Spanner용 GoogleSQL에 연결
사용자 또는 서비스 계정에 spanner.databaseReader 역할이 있어야 합니다. 자세한 내용은 IAM 역할 적용을 참고하세요.
Python을 사용한 HTTP
다음 샘플 코드는 queryData 엔드포인트에 대한 HTTP 요청 본문 내에 Spanner용 GoogleSQL 데이터 소스 세부정보를 지정하는 방법을 보여줍니다.
spanner_data_source = {
"spannerReference": {
"databaseReference": {
"tableId": [
"your_table_id_1",
"your_table_id_2"
]
},
"agentContextReference": {
"context_set_id": "your_context_set_id"
}
}
}
샘플 값을 다음과 같이 바꿉니다.
- your_table_id_1: GoogleSQL for Spanner 인스턴스의 첫 번째 테이블 ID입니다.
- your_table_id_2: GoogleSQL for Spanner 인스턴스의 두 번째 테이블 ID입니다.
- your_context_set_id: 가져올 컨텍스트 세트의 전체 ID입니다. 컨텍스트 세트 ID를 찾는 방법에 대한 자세한 내용은 Spanner용 GoogleSQL에서 에이전트 컨텍스트 ID 찾기를 참고하세요.
Python SDK
다음 샘플 Python 코드는 Python SDK를 사용하여 Spanner 데이터 소스 세부정보의 GoogleSQL을 정의하는 방법을 보여줍니다.
# Spanner data source
spanner_table_ids = ["your_table_id_1", "your_table_id_2"]

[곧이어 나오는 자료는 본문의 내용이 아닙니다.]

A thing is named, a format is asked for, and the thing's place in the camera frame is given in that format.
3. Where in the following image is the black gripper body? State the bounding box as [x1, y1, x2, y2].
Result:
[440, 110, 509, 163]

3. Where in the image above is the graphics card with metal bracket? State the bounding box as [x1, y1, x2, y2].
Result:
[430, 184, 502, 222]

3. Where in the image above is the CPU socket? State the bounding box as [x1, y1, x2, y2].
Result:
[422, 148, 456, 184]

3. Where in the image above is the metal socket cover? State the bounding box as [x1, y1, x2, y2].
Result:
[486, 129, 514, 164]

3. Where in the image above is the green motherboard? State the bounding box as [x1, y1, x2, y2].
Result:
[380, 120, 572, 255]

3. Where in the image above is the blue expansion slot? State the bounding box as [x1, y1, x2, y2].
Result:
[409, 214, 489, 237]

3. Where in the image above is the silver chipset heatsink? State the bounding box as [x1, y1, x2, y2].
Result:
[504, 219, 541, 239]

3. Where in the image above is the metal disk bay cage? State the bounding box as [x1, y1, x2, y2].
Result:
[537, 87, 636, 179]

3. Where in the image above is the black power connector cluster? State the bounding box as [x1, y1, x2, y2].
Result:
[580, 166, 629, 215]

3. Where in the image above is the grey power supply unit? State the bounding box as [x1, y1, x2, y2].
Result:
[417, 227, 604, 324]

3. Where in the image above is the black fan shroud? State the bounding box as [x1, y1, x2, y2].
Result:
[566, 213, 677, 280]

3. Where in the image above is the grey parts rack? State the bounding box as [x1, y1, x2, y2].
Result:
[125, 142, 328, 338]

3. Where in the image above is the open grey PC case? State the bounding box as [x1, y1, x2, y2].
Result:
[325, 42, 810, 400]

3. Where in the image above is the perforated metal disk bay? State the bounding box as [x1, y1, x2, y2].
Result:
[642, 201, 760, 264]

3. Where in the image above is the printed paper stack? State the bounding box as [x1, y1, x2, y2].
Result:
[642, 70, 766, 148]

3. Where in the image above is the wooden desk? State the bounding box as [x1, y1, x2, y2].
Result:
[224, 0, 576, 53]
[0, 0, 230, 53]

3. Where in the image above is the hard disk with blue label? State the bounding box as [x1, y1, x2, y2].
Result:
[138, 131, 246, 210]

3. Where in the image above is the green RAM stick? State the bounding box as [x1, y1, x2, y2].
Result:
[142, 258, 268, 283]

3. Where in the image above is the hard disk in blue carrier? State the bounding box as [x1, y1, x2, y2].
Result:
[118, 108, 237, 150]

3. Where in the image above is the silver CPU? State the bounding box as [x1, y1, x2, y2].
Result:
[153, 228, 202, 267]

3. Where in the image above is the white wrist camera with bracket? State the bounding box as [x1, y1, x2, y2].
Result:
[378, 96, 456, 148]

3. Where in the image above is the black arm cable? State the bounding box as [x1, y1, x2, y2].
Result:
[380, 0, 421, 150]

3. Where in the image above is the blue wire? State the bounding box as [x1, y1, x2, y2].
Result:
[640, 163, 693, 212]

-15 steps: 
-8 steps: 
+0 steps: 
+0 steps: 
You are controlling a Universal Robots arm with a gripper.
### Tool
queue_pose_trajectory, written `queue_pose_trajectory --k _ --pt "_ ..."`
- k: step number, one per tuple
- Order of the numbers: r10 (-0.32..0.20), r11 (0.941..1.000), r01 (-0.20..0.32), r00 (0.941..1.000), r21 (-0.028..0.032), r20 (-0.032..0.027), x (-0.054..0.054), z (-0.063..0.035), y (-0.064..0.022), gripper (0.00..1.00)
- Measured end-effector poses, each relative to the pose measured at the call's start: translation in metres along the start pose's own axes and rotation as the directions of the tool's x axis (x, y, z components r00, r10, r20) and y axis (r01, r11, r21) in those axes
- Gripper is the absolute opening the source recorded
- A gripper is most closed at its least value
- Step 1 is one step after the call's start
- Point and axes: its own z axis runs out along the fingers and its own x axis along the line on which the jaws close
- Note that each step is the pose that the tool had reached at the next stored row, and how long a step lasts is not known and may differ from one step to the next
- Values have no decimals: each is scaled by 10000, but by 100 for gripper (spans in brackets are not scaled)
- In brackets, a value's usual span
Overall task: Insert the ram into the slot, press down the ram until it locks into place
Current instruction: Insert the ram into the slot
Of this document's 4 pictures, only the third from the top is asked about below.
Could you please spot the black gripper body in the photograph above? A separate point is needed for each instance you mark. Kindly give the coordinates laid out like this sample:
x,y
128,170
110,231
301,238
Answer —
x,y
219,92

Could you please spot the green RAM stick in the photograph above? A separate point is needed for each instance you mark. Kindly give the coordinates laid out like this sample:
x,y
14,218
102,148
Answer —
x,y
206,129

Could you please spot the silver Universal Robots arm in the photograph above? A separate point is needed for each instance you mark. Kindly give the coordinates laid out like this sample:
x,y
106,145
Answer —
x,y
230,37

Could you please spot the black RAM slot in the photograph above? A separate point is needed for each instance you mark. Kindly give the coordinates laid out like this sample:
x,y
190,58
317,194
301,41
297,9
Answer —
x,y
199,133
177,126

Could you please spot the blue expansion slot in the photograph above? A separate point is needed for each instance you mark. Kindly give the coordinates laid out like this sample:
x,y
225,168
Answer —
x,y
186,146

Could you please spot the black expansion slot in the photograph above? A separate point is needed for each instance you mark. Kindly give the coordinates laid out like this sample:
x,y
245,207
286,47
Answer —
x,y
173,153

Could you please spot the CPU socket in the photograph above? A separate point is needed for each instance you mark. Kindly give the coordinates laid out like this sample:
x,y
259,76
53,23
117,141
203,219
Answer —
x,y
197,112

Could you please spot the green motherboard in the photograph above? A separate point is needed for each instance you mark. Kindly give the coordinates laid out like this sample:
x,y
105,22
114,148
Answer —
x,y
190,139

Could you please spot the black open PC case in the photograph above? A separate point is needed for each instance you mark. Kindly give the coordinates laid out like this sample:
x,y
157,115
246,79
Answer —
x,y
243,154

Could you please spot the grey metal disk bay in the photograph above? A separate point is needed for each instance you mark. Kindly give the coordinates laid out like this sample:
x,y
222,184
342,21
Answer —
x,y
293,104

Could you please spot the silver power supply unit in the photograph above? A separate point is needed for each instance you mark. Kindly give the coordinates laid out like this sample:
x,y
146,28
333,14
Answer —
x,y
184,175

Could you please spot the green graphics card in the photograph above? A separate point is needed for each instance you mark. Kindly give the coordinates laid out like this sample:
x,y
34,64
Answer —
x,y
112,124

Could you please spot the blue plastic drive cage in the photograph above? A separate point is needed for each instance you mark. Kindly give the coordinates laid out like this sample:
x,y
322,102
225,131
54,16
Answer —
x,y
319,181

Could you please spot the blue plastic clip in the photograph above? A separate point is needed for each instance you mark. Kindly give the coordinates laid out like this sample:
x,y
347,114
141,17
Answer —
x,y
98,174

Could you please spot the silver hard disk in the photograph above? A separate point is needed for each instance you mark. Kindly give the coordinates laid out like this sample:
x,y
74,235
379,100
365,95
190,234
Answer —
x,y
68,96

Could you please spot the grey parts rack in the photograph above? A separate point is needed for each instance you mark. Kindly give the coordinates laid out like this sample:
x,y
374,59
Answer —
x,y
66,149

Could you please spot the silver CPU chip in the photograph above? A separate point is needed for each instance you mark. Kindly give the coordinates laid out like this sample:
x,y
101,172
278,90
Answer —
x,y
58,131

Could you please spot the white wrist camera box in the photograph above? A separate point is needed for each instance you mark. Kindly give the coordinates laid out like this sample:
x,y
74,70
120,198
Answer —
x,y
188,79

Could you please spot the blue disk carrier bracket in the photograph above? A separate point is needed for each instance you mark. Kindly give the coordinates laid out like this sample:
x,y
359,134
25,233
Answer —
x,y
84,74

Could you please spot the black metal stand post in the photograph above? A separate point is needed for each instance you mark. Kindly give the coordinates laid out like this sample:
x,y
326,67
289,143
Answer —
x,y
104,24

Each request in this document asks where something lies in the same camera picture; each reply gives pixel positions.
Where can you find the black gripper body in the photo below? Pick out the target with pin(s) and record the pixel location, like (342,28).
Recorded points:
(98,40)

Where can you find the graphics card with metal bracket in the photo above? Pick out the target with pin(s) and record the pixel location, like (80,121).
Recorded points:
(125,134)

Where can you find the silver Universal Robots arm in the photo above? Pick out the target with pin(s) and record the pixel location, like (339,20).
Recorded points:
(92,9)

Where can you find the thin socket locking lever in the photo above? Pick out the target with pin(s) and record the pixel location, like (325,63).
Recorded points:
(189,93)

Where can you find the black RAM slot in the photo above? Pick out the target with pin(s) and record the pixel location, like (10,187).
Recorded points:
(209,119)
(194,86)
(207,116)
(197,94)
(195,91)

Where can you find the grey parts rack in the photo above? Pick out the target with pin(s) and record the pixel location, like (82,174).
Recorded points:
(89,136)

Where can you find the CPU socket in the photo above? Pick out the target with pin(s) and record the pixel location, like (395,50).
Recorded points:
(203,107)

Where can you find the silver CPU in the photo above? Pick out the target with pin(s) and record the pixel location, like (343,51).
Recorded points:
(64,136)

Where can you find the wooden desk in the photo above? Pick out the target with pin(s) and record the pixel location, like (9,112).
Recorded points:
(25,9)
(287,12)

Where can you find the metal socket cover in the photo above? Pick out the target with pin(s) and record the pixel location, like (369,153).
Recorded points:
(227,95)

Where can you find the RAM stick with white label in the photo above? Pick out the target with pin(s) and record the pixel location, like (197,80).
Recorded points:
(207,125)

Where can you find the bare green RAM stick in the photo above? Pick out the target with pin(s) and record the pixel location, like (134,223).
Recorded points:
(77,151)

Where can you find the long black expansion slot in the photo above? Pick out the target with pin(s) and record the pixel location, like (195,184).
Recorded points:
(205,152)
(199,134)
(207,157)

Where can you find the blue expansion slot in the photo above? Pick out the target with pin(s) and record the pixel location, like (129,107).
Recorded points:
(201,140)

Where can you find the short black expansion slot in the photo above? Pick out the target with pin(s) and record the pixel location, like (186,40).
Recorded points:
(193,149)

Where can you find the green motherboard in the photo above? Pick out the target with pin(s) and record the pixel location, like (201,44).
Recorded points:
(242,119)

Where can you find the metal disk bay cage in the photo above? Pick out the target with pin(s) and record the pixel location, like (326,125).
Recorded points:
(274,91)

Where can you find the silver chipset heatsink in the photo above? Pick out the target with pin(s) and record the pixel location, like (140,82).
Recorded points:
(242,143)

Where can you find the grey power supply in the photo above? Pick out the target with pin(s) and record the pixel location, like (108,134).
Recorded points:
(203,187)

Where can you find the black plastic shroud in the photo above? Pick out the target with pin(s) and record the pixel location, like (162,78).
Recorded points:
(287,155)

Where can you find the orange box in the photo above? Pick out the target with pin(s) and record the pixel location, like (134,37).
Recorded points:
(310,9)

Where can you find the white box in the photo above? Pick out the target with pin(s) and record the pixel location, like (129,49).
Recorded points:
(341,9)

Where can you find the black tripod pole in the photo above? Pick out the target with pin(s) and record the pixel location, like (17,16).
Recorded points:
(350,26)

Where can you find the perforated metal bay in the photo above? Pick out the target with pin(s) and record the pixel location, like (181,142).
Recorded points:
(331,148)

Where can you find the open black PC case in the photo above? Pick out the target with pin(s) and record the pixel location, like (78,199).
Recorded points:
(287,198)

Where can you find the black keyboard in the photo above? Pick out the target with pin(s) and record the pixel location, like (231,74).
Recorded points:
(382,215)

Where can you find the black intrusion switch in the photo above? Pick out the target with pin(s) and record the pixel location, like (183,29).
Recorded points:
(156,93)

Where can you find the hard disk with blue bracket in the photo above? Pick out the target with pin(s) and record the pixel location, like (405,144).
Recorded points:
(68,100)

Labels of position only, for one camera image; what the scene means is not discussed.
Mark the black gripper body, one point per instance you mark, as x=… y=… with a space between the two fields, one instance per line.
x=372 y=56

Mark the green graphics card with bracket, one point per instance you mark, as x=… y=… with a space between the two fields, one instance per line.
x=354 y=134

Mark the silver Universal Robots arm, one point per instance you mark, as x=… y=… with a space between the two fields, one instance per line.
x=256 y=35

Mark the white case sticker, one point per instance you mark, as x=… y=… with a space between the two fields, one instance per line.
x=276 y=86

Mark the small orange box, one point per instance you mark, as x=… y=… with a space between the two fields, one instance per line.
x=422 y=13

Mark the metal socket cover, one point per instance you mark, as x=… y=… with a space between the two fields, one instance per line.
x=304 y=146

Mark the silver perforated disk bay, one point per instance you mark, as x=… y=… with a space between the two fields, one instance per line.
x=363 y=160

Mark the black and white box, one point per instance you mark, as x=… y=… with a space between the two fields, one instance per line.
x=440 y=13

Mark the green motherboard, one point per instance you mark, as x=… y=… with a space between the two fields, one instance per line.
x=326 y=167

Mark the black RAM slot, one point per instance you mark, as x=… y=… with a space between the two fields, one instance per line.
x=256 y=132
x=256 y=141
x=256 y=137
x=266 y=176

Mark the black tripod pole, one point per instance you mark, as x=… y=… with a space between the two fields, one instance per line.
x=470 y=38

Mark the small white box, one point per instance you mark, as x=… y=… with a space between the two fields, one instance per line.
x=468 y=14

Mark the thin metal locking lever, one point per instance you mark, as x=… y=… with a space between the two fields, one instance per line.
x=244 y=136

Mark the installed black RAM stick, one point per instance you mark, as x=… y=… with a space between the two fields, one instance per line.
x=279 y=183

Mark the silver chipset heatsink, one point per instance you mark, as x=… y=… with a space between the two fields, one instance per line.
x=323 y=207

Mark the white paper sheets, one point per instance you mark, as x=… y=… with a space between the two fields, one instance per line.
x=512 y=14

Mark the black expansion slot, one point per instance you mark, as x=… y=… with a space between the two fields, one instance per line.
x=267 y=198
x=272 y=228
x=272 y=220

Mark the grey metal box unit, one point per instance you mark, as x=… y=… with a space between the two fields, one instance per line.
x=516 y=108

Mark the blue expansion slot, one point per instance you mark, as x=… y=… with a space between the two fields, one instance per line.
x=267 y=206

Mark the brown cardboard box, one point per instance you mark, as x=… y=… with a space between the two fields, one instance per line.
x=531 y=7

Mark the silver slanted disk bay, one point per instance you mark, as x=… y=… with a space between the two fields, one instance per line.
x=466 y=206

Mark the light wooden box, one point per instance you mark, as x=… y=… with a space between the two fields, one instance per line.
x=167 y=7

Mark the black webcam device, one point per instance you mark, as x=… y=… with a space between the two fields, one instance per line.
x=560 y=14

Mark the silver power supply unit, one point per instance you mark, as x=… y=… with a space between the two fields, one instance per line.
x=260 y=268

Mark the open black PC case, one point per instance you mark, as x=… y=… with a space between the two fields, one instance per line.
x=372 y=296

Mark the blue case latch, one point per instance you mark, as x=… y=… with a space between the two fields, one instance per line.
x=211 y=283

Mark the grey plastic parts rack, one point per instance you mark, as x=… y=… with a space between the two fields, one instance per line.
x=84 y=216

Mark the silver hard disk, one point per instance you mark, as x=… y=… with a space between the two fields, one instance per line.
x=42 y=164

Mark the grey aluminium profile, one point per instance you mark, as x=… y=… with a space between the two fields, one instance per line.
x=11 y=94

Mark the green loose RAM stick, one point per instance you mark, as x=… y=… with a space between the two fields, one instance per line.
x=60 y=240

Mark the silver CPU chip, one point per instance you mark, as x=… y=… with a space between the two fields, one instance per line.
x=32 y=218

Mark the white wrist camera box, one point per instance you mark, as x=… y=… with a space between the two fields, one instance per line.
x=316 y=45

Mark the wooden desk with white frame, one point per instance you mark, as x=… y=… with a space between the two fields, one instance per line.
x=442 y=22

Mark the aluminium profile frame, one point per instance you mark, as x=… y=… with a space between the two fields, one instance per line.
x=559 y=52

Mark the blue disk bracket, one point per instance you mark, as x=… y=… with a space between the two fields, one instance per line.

spanner_context_set_id = "your_context_set_id"
spanner_reference = geminidataanalytics.SpannerReference()
spanner_reference.database_reference.table_id = spanner_table_ids
spanner_reference.agent_context_reference.context_set_id = spanner_context_set_id
# Connect to your data source
datasource_references = geminidataanalytics.DatasourceReferences()
datasource_references.spanner.spanner_reference = spanner_reference
샘플 값을 다음과 같이 바꿉니다.
- your_table_id_1: GoogleSQL for Spanner 인스턴스의 첫 번째 테이블 ID입니다.
- your_table_id_2: GoogleSQL for Spanner 인스턴스의 두 번째 테이블 ID입니다.
- your_context_set_id: 가져올 컨텍스트 세트의 전체 ID입니다. 컨텍스트 세트 ID를 찾는 방법에 대한 자세한 내용은 Spanner용 GoogleSQL에서 에이전트 컨텍스트 ID 찾기를 참고하세요.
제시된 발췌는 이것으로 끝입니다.